The human biological clock is a remarkable built-in mechanism that is well integrated with the Earth’s rotation and changes in light, temperature and other environmental factors. Therefore, the circadian amplitude of variation in asthma can be highly dynamic, interacting with changes in environmental and disease activities.70 76 Even in stable asthmatic children who have nearly outgrown asthma, significant differences in circadian amplitude of lung function have been observed between seasons, with the highest during winter months.77 Interestingly, this coincides with the seasonal variation of the lowest level of BMAL1 expression,78 but the causal relationship between the two is unclear. Circadian oscillation is predictable. Nevertheless, there is paucity of data to investigate whether diagnostic error caused by circadian variability can be adjusted by the time-of -day effect. Furthermore, interindividual differences in chronophenotypes of FEV1 phases exist in healthy volunteers,79 but whether these differences exist among asthma patients is unknown. It is also unclear if the same circadian patterns can be observed in all asthma phenotypes/endotypes. Ascertaining such chronophenotypes in asthma would be beneficial in delivering tailored diagnostic strategies in measuring diurnal variability. Notably, chronotypes (patients preferred pattern of sleep, see table 1) influence asthma risks and nocturnal symptoms, and may also impact on the diurnal variations and chronophenotypes in asthma.41 77 80 81
Day-to-day variability
Day-to-day variability in asthma is less well studied than diurnal variability. Marked increase in BHR can occur within 24 hours after exposure to sensitizers and can resolve within a week.82 Significant day-to-day variability in airway resistance and reactance using forced oscillation technique have been demonstrated by Goldman and colleagues during a stable period of asthma.83 However, this was markedly increased through exacerbation periods and was linked with poor medication adherence and asthma control.84 85 FeNO also exhibits between-day variability.70 71 86 87 Ekroos et al investigated the short-term variability of FeNO in healthy volunteers and patients with mild asthma at 10 min, 6 hours and 24 hours, and found that the variation over 24 hours were higher compared with those of shorter time periods.87 Furthermore, the coefficient of variation in FeNO over 24 hours was more than doubled in those who have asthma compared with healthy volunteers. Interestingly, even in symptomatic individuals who did not fulfil the functional criteria of asthma, the day-to-day variation was twice as high as healthy controls.87 In asthmatic children, the day-to-day variation of FeNO over 2 weeks was even higher, with the coefficient of variance of between 36% and 40%.71 Saito et al demonstrated significantly increased day-to-day fluctuations in FeNO in uncontrolled asthma compared with well-controlled asthma patients, suggesting these short-term variability of FeNO could be a surrogate biomarker for disease control and predictor for risk of future exacerbations.70 However, unlike diurnal variability, the day-to-day variation is less predictable in individual patients in the diagnostic setting and its impact on diagnostic accuracies is unclear.

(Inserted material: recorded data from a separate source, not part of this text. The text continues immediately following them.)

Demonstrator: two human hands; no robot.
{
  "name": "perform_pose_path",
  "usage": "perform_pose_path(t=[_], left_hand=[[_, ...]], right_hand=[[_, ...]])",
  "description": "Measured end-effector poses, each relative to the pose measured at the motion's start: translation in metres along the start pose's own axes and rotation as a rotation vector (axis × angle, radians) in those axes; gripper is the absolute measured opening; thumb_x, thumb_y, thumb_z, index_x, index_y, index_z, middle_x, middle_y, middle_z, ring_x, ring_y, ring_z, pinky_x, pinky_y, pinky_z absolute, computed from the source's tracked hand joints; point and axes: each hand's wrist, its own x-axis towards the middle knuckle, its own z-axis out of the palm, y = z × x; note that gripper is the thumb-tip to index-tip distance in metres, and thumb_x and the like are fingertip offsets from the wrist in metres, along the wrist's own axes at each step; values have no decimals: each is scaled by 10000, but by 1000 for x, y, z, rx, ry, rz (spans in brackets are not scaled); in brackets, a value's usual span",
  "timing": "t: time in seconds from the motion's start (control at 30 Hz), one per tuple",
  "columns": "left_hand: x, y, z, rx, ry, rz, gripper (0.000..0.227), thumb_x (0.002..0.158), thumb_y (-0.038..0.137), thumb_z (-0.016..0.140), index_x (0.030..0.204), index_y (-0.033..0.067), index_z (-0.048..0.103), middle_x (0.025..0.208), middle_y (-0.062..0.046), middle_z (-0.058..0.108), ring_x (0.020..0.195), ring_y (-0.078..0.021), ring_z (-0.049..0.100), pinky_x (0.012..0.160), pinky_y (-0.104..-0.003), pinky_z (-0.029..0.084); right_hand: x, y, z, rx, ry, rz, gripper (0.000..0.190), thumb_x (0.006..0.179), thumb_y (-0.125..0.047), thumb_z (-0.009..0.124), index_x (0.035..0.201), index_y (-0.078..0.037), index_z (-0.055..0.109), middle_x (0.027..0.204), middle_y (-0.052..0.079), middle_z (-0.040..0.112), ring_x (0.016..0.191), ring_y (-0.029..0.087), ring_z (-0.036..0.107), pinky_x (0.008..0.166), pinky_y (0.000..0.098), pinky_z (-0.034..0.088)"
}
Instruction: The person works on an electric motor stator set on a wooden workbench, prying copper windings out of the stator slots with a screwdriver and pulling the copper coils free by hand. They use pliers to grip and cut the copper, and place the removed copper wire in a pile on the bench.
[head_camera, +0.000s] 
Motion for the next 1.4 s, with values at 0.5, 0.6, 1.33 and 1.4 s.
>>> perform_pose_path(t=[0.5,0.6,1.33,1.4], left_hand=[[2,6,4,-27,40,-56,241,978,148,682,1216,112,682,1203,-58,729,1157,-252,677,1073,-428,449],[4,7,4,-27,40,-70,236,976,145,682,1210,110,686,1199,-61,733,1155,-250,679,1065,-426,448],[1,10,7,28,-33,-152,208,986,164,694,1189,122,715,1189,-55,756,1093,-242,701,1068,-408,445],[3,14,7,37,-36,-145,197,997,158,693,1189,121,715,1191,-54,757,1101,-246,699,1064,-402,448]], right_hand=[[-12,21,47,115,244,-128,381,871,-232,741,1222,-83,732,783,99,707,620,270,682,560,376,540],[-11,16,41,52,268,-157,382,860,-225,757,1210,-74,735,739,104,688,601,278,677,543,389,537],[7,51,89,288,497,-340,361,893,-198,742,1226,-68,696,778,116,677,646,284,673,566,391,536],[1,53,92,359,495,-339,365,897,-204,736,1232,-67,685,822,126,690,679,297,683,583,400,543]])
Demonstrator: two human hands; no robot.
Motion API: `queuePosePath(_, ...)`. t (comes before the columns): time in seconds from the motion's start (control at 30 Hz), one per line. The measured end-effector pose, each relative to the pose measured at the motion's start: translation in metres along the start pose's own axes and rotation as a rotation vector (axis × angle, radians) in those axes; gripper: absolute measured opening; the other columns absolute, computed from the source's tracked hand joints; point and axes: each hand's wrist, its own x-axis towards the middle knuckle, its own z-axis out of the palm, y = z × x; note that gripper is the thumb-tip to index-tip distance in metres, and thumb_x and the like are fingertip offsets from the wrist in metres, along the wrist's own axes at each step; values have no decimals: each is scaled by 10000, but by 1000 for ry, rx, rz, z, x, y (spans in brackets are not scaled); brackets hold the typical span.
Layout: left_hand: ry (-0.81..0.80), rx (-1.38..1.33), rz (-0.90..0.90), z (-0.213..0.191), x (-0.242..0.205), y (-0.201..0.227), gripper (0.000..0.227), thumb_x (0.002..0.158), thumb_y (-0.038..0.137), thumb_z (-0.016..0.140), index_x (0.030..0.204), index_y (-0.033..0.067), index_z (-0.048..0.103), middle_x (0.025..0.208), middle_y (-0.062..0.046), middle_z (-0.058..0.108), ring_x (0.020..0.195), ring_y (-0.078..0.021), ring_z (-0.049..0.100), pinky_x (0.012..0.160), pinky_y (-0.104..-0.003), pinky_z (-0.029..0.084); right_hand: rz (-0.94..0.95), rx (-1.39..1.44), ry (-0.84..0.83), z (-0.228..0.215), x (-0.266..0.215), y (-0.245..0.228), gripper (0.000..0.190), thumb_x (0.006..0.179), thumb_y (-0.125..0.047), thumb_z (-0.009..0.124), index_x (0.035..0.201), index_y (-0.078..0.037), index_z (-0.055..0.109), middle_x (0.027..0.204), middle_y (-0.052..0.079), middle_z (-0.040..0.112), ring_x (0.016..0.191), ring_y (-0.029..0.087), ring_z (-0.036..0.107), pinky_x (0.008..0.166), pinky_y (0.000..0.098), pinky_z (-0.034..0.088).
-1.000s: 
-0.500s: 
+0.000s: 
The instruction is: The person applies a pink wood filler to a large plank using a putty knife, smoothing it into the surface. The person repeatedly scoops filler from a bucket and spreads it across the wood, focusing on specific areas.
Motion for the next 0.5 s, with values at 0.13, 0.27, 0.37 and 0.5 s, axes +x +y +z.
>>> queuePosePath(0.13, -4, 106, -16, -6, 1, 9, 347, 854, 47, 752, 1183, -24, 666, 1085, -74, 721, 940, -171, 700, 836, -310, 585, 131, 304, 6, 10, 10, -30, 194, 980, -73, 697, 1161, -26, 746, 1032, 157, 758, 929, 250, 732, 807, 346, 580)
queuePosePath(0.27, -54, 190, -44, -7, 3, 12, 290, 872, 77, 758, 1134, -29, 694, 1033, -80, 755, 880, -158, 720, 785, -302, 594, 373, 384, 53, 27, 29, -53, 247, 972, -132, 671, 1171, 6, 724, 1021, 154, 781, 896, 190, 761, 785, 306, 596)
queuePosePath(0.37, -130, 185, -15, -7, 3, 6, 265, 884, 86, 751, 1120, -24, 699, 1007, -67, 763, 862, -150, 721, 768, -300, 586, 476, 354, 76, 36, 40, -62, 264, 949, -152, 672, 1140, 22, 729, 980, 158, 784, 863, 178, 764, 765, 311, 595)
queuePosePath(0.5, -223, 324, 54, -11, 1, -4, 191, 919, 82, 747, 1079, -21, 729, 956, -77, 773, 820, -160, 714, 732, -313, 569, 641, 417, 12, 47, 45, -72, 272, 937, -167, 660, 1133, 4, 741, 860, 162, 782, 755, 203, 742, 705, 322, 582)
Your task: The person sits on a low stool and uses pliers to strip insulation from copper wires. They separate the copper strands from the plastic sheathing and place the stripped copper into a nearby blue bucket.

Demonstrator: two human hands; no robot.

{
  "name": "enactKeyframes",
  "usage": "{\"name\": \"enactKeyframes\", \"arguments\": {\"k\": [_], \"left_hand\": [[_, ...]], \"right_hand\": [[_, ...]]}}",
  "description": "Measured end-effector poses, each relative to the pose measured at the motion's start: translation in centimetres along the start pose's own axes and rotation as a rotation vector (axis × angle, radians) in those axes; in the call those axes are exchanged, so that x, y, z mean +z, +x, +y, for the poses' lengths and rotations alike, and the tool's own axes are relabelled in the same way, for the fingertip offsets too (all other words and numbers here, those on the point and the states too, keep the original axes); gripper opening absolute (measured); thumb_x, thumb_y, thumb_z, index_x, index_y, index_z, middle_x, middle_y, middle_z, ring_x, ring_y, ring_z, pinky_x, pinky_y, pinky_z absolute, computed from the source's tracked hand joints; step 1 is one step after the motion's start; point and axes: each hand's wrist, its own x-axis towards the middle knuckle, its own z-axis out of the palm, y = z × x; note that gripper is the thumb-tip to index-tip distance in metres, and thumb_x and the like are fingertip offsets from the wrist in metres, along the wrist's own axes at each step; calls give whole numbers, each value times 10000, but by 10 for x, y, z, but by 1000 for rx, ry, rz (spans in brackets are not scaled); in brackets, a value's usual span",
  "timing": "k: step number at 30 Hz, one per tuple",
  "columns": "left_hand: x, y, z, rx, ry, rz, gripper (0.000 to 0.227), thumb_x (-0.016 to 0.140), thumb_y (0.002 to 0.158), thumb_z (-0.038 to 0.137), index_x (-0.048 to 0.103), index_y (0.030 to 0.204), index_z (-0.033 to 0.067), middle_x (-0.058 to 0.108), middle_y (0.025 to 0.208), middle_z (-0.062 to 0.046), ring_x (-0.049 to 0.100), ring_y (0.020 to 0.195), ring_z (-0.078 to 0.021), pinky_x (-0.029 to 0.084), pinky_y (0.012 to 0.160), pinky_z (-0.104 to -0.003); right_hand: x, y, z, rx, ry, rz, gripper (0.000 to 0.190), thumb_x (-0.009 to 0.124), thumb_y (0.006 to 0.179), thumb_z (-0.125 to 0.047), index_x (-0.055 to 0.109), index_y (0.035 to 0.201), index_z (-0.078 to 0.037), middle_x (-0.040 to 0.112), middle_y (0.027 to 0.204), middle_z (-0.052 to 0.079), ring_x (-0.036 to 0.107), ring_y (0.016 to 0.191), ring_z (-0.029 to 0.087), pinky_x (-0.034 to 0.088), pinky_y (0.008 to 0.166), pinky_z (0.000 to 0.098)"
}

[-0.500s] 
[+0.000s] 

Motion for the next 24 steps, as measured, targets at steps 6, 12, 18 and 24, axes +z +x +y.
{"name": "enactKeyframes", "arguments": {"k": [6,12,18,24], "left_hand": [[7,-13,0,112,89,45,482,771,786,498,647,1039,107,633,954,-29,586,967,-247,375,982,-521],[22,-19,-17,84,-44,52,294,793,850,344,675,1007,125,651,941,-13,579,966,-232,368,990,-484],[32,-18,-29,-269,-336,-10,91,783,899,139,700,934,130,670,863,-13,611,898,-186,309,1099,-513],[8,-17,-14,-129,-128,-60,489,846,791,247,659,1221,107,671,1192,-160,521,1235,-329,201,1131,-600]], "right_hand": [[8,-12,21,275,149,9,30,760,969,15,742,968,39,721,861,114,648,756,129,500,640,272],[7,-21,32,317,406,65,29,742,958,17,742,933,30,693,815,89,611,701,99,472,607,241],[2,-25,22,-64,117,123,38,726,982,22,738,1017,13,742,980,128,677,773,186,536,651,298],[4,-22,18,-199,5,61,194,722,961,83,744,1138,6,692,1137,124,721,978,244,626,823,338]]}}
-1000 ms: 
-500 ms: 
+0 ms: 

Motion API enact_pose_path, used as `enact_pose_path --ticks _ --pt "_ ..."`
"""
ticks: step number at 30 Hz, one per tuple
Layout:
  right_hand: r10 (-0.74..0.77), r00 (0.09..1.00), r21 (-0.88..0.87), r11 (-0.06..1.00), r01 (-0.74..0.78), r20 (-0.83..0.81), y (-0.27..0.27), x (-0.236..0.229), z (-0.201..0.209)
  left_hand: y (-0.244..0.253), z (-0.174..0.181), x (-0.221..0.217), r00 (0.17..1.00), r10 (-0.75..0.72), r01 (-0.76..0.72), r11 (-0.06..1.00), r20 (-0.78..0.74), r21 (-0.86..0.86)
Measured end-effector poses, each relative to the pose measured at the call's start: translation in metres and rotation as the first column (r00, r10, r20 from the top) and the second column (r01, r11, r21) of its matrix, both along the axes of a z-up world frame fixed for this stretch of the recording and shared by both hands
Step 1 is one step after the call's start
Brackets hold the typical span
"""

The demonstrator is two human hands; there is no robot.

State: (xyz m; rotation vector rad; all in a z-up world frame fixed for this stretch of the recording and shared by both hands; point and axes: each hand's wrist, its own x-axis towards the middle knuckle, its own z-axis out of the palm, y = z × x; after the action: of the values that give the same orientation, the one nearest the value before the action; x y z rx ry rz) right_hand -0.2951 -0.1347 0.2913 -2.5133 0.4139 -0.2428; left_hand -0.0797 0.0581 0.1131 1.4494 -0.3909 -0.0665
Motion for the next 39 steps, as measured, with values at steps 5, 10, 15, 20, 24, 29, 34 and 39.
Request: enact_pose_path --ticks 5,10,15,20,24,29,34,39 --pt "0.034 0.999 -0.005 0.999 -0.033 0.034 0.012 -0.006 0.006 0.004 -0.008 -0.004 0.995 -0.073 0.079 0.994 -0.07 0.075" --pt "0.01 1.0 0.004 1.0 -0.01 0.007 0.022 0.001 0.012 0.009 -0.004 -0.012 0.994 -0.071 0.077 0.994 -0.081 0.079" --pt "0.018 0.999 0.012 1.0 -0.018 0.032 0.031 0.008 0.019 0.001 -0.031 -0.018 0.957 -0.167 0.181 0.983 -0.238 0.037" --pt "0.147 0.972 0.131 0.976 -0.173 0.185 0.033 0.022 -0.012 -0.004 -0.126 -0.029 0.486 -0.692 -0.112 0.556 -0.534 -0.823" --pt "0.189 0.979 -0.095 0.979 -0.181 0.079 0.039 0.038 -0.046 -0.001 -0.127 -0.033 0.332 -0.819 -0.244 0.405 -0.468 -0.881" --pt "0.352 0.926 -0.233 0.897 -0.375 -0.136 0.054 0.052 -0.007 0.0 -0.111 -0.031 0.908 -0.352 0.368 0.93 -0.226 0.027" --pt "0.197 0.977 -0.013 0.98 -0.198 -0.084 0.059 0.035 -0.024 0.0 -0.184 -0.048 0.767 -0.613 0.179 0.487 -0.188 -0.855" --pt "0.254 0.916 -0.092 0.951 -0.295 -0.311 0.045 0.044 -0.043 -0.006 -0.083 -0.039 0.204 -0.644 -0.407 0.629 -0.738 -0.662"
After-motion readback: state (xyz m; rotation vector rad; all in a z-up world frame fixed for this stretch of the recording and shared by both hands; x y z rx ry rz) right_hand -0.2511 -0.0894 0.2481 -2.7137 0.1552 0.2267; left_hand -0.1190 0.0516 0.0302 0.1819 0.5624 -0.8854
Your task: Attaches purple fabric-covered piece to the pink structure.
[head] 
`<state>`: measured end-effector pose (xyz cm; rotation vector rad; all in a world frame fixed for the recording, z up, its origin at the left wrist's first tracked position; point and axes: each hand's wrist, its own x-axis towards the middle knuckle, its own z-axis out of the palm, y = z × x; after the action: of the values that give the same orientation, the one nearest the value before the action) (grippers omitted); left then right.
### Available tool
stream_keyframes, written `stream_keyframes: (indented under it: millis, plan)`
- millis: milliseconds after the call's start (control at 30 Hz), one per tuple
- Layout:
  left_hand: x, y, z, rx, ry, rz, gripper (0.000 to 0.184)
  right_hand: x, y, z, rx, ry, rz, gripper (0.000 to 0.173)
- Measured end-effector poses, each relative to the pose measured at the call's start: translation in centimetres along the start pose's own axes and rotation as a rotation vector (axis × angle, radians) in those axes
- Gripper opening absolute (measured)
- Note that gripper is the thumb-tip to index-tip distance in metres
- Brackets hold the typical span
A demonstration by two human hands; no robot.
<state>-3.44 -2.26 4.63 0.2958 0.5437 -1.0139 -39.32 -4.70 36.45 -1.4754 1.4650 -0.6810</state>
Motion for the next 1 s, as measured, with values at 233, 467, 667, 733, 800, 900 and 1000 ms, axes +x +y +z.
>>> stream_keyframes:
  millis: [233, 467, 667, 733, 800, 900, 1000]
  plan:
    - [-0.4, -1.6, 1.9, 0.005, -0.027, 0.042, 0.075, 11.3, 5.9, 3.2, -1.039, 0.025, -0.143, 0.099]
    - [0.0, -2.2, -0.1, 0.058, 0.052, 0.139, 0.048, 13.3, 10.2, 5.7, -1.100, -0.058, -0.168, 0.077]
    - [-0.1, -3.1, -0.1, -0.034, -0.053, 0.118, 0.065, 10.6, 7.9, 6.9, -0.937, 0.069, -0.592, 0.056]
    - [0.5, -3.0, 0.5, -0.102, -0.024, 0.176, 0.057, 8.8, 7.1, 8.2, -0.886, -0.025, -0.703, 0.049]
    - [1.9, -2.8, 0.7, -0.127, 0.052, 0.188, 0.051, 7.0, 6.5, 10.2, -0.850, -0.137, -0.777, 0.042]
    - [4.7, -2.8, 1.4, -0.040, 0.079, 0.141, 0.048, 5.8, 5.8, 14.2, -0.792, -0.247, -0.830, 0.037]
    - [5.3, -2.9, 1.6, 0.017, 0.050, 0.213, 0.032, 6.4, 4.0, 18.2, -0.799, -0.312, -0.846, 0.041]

To overcome short-term between-day variations, Wong et al calculated the mean of daily airway resistance/reactance over a period of time.84 Similarly, the mean of FeNO obtained over two consecutive days at the start and during treatment were used to reliably determine response to inhaled corticosteroids during the evaluation of FeNO suppression test in severe asthma.88 However, these measures are costly and time consuming in clinical practice. As the diagnosis of asthma is commonly based on one-off testing, future research is needed to elucidate the implication of day-to-day variability on diagnostic accuracy.
Longer term variability
Asthma pathophysiology and disease activity can vary significantly over years. It is well known that remission of asthma in children is common during the second decade of life, but many relapse later on.89 Panhuysen et al followed up 181 patients between the ages of 13 years and 44 years with confirmed asthma, and retested for BHR, airflow obstruction and clinical symptoms 25 years later. Of these, 11% were no longer considered to have asthma,90 suggesting adult patients may also ‘outgrow’ asthma. Even in patients with adult-onset asthma phenotype, one in six patients experiences remission within the first 5 years.91 Although milder disease has been associated with better long-term outcome, Ross et al has demonstrated that half of the children with severe asthma no longer had severe asthma at 3-year follow-up,92 indicating there is a significant resolution rate even in the severe asthma population.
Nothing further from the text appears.